## REQUIREMENT
Give back all of the data exactly as it appears here.

[THE RECORDS — start]

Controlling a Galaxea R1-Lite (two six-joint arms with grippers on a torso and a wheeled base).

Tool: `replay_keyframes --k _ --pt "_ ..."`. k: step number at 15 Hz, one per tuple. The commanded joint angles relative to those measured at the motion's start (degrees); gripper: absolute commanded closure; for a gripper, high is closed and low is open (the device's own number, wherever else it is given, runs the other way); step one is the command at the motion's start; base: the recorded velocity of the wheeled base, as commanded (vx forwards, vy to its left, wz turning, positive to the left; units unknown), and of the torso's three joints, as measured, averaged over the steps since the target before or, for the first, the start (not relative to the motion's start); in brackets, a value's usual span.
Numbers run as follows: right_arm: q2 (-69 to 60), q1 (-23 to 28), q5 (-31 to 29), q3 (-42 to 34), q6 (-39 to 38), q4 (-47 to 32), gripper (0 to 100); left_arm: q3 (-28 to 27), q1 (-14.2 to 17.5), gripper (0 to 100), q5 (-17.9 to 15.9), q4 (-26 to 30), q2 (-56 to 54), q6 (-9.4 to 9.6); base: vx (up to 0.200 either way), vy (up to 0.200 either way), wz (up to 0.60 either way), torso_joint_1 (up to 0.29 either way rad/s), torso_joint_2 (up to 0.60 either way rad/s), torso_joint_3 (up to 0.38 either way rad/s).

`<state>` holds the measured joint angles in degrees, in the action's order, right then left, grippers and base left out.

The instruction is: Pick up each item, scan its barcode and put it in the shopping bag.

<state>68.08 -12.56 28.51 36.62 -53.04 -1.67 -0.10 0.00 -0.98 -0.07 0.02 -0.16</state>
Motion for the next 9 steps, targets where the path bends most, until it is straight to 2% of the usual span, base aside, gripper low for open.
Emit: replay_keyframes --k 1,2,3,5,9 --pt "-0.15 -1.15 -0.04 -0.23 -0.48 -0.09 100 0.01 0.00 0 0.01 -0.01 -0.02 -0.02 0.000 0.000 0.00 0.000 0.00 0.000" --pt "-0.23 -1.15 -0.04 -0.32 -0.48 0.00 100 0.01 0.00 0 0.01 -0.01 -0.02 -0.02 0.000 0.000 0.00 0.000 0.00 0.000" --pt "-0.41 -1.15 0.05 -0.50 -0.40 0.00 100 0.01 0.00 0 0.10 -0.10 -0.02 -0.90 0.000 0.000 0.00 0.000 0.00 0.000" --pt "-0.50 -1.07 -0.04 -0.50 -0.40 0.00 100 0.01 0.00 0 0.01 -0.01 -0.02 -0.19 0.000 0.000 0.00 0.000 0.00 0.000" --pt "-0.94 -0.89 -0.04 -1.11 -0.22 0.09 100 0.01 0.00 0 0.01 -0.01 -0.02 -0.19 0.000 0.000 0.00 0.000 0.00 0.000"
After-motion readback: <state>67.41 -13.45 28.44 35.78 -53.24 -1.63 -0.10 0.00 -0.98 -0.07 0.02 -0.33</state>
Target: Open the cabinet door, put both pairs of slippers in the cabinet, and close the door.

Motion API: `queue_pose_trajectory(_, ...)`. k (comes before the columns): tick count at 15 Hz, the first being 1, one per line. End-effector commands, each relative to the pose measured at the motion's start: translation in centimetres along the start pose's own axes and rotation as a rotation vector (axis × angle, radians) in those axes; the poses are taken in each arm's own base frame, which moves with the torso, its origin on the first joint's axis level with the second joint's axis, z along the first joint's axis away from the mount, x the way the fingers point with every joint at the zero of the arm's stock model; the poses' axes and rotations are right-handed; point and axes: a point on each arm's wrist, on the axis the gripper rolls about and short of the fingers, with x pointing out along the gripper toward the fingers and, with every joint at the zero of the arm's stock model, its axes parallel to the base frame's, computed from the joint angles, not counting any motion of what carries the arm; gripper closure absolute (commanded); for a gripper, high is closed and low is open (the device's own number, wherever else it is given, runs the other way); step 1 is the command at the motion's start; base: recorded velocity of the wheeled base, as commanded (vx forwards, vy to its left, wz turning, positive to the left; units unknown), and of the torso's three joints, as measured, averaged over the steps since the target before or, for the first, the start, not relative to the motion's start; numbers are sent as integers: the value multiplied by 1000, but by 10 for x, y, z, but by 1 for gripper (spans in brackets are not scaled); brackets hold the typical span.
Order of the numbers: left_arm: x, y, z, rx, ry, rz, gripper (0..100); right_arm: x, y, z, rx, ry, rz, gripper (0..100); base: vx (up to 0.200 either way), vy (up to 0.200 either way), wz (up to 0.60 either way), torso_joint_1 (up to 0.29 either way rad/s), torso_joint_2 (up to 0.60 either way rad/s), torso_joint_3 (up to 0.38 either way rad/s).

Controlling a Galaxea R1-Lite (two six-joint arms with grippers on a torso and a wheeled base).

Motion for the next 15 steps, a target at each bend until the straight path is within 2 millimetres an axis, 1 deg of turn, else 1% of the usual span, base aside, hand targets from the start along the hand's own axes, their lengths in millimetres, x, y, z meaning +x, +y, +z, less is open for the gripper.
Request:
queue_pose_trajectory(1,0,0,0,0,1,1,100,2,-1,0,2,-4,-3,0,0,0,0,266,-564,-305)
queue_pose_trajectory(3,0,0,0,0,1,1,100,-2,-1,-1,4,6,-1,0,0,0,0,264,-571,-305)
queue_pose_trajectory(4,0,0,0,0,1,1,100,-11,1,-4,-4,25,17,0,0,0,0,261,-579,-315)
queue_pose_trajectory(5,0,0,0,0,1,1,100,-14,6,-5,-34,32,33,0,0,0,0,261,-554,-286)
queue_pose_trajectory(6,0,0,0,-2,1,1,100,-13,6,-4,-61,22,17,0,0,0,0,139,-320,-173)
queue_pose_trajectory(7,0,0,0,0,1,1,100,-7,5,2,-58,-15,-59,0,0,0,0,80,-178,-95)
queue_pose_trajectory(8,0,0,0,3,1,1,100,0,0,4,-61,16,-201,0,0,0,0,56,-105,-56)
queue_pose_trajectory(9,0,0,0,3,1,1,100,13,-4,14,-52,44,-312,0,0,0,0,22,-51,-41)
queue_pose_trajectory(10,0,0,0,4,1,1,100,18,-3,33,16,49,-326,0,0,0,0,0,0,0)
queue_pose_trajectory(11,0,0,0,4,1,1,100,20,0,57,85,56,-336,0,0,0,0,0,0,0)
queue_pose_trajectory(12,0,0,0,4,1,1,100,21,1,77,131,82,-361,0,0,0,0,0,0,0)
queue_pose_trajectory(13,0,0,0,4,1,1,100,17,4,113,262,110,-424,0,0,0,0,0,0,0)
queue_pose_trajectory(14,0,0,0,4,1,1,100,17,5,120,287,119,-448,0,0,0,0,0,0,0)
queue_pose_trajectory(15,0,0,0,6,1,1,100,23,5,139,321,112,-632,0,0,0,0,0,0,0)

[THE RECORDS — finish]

## RESULT OF THIS TASK
Controlling a Galaxea R1-Lite (two six-joint arms with grippers on a torso and a wheeled base).

Tool: `replay_keyframes --k _ --pt "_ ..."`. k: step number at 15 Hz, one per tuple. The commanded joint angles relative to those measured at the motion's start (degrees); gripper: absolute commanded closure; for a gripper, high is closed and low is open (the device's own number, wherever else it is given, runs the other way); step one is the command at the motion's start; base: the recorded velocity of the wheeled base, as commanded (vx forwards, vy to its left, wz turning, positive to the left; units unknown), and of the torso's three joints, as measured, averaged over the steps since the target before or, for the first, the start (not relative to the motion's start); in brackets, a value's usual span.
Numbers run as follows: right_arm: q2 (-69 to 60), q1 (-23 to 28), q5 (-31 to 29), q3 (-42 to 34), q6 (-39 to 38), q4 (-47 to 32), gripper (0 to 100); left_arm: q3 (-28 to 27), q1 (-14.2 to 17.5), gripper (0 to 100), q5 (-17.9 to 15.9), q4 (-26 to 30), q2 (-56 to 54), q6 (-9.4 to 9.6); base: vx (up to 0.200 either way), vy (up to 0.200 either way), wz (up to 0.60 either way), torso_joint_1 (up to 0.29 either way rad/s), torso_joint_2 (up to 0.60 either way rad/s), torso_joint_3 (up to 0.38 either way rad/s).

`<state>` holds the measured joint angles in degrees, in the action's order, right then left, grippers and base left out.

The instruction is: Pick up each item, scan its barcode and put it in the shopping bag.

<state>68.08 -12.56 28.51 36.62 -53.04 -1.67 -0.10 0.00 -0.98 -0.07 0.02 -0.16</state>
Motion for the next 9 steps, targets where the path bends most, until it is straight to 2% of the usual span, base aside, gripper low for open.
Emit: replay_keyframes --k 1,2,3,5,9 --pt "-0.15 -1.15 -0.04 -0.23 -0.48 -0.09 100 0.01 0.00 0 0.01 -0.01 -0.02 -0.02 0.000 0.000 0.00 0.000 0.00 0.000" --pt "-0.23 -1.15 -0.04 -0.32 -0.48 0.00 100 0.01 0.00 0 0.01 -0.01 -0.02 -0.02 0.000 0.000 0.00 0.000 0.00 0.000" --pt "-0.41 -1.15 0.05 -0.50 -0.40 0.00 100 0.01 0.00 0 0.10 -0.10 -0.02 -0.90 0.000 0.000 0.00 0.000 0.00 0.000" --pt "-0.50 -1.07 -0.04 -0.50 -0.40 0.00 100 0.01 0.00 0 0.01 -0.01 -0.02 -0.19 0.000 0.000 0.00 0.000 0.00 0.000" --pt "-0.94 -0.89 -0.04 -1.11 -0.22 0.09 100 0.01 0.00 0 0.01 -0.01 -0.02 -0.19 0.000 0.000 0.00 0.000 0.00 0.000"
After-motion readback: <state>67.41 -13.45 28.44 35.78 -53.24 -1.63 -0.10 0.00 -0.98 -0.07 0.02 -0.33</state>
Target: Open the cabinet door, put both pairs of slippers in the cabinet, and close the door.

Motion API: `queue_pose_trajectory(_, ...)`. k (comes before the columns): tick count at 15 Hz, the first being 1, one per line. End-effector commands, each relative to the pose measured at the motion's start: translation in centimetres along the start pose's own axes and rotation as a rotation vector (axis × angle, radians) in those axes; the poses are taken in each arm's own base frame, which moves with the torso, its origin on the first joint's axis level with the second joint's axis, z along the first joint's axis away from the mount, x the way the fingers point with every joint at the zero of the arm's stock model; the poses' axes and rotations are right-handed; point and axes: a point on each arm's wrist, on the axis the gripper rolls about and short of the fingers, with x pointing out along the gripper toward the fingers and, with every joint at the zero of the arm's stock model, its axes parallel to the base frame's, computed from the joint angles, not counting any motion of what carries the arm; gripper closure absolute (commanded); for a gripper, high is closed and low is open (the device's own number, wherever else it is given, runs the other way); step 1 is the command at the motion's start; base: recorded velocity of the wheeled base, as commanded (vx forwards, vy to its left, wz turning, positive to the left; units unknown), and of the torso's three joints, as measured, averaged over the steps since the target before or, for the first, the start, not relative to the motion's start; numbers are sent as integers: the value multiplied by 1000, but by 10 for x, y, z, but by 1 for gripper (spans in brackets are not scaled); brackets hold the typical span.
Order of the numbers: left_arm: x, y, z, rx, ry, rz, gripper (0..100); right_arm: x, y, z, rx, ry, rz, gripper (0..100); base: vx (up to 0.200 either way), vy (up to 0.200 either way), wz (up to 0.60 either way), torso_joint_1 (up to 0.29 either way rad/s), torso_joint_2 (up to 0.60 either way rad/s), torso_joint_3 (up to 0.38 either way rad/s).

Controlling a Galaxea R1-Lite (two six-joint arms with grippers on a torso and a wheeled base).

Motion for the next 15 steps, a target at each bend until the straight path is within 2 millimetres an axis, 1 deg of turn, else 1% of the usual span, base aside, hand targets from the start along the hand's own axes, their lengths in millimetres, x, y, z meaning +x, +y, +z, less is open for the gripper.
Request:
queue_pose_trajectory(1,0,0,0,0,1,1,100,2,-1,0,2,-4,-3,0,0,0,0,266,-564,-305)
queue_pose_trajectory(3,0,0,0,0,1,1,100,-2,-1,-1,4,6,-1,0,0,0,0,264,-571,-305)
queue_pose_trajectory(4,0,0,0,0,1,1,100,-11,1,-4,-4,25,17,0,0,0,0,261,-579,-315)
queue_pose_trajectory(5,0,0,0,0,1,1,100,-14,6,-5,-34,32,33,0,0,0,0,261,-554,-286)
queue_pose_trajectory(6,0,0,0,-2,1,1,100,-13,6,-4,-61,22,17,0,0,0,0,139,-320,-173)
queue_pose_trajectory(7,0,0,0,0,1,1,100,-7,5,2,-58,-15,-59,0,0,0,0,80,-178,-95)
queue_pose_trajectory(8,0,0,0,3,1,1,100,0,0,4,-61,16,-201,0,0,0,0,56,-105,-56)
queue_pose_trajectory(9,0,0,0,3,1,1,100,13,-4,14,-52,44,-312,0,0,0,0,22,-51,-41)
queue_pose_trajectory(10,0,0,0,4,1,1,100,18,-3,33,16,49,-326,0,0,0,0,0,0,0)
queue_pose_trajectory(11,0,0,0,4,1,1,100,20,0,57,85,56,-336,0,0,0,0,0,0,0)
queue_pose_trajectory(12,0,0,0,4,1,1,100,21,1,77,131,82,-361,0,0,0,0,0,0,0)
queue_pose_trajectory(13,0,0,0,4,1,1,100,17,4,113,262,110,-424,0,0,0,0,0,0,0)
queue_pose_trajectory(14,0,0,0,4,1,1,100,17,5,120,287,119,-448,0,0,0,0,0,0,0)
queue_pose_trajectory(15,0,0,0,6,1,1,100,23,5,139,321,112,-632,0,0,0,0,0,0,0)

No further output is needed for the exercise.